Nonetheless, it is clear that these and other teachings did not constitute a direct challenge to slavery when they were written. Paul does not condemn Philemon for owning slaves or tell him that slave owning is incompatible with Christian identity. I suggest that this is because slavery was so deeply ingrained that Paul would have struggled to imagine a world in which it did not exist. Given that Paul appears to believe that the coming of Christ was imminent, his primary concern was not to right the societal ills of his day, but to prepare for Christ’s coming. This is why Paul has the audacity to say to slaves (1 Corinthians 7:21) that if they were slaves when they came to Christ they should not be concerned about it! Instead, he argues that Philemon must be a different kind of master because he is now himself a slave of Christ, and that slaves must be different kinds of slaves because they are now slaves of Christ.

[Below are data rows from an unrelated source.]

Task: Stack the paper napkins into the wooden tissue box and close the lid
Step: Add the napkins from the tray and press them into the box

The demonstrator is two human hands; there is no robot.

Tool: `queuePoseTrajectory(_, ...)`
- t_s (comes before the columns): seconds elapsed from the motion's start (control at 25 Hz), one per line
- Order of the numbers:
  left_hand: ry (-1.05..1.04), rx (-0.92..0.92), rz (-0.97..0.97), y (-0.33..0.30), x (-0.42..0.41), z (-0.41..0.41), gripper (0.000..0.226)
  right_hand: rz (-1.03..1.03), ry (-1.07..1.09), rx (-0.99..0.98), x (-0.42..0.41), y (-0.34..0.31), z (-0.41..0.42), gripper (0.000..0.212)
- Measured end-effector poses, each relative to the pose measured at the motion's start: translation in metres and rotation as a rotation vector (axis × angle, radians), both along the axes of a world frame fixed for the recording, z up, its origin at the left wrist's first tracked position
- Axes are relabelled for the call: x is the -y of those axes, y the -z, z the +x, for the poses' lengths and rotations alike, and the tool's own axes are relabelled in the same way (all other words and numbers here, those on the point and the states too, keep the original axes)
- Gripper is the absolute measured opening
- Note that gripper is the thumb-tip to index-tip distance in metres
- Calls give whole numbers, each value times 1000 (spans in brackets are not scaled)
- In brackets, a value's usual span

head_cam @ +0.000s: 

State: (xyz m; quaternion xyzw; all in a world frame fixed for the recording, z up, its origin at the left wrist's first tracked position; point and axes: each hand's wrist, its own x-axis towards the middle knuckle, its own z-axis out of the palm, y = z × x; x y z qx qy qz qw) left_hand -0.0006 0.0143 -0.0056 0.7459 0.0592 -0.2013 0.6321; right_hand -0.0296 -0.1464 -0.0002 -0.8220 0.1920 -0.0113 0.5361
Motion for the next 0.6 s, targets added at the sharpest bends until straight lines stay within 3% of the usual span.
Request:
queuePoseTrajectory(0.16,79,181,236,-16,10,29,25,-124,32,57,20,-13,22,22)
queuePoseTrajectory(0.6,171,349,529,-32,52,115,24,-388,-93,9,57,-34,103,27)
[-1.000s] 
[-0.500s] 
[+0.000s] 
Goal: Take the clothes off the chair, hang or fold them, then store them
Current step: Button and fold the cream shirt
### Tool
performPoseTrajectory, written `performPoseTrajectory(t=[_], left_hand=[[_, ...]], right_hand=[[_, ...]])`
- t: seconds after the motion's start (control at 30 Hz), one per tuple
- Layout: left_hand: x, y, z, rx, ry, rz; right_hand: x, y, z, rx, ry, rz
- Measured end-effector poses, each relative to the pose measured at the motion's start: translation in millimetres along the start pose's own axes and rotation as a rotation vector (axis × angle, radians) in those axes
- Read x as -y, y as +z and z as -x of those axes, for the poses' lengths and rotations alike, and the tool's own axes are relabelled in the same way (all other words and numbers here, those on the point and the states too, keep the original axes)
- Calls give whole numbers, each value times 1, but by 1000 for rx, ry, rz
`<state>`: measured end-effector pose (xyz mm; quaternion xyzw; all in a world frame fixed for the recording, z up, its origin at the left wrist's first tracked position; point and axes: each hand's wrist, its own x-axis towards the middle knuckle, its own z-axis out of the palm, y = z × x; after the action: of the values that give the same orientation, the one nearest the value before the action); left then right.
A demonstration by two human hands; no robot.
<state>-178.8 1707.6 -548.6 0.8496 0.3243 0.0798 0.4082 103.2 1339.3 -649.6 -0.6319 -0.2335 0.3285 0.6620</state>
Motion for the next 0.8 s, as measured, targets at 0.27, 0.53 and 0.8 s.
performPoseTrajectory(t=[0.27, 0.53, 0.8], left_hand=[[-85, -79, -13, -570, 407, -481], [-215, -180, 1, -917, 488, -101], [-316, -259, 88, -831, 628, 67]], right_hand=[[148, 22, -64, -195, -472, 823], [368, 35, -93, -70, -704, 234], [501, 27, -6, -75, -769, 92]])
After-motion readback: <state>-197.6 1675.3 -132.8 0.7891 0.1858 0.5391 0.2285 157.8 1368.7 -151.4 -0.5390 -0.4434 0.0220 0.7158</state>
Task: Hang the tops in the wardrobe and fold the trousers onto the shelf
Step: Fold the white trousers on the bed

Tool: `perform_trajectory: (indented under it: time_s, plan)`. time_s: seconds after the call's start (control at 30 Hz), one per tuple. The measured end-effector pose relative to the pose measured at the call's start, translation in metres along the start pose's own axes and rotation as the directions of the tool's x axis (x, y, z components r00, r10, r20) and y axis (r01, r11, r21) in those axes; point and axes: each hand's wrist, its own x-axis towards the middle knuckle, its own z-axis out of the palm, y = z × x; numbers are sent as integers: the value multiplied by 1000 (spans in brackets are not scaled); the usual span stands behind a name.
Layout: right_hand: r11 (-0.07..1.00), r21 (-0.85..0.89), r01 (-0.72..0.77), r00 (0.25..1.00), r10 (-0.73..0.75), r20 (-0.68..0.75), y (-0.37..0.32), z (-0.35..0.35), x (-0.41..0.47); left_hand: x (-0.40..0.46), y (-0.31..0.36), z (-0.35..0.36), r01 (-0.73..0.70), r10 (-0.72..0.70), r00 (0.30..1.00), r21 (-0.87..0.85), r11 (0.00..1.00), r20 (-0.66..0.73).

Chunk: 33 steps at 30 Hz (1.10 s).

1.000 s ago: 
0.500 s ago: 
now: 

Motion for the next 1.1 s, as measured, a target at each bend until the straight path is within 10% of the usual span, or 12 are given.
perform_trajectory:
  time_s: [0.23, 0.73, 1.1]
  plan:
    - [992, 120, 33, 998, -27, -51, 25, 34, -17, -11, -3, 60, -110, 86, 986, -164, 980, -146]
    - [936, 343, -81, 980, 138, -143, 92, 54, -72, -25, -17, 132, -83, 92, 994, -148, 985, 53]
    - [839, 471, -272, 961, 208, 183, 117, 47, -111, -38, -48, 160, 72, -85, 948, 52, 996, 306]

ISRAELITES WERE ULTIMATELY SLAVES OF GOD

MAKING SENSE OF SLAVERY

The Bible requires that we work out the implications of its several arguments to determine what we believe and how we act. History suggests that we are very slow learners. Orthodox doctrines central to our faith such as the Trinity and the full humanity and deity of Jesus are similarly difficult to read off the pages of scripture. There is no single piece of scripture which encapsulates neatly the doctrine of the Trinity, no single proof text which unambiguously expresses the full humanity and divinity of Christ  in the way that it is understood in our creeds. These are doctrines to which Christians are fully committed but it took the Church hundreds of years of careful reading and debate to work out the implications of multiple portions of scripture, which need to be read together in order to understand the person of Christ and the nature of God.

So it is with the issue of slavery. There is no single proof text to which we can turn to find an unambiguous condemnation of the practice. However, the internal logic of the scriptures to which we are committed and their overall trajectory, nonetheless, have led us to draw the conclusion that slavery is not only incompatible with Christian practice, it is incompatible with any understanding of what it means to have a shared humanity and a shared commitment to justice.

Reading scripture carefully, connecting its various arguments and following them to their logical conclusions will inevitably require that we engage robustly with issues of justice. Scripture will always point to the values of the coming kingdom. As Martin Luther King famously declared, “The arc of the moral universe is long, but it bends towards justice.”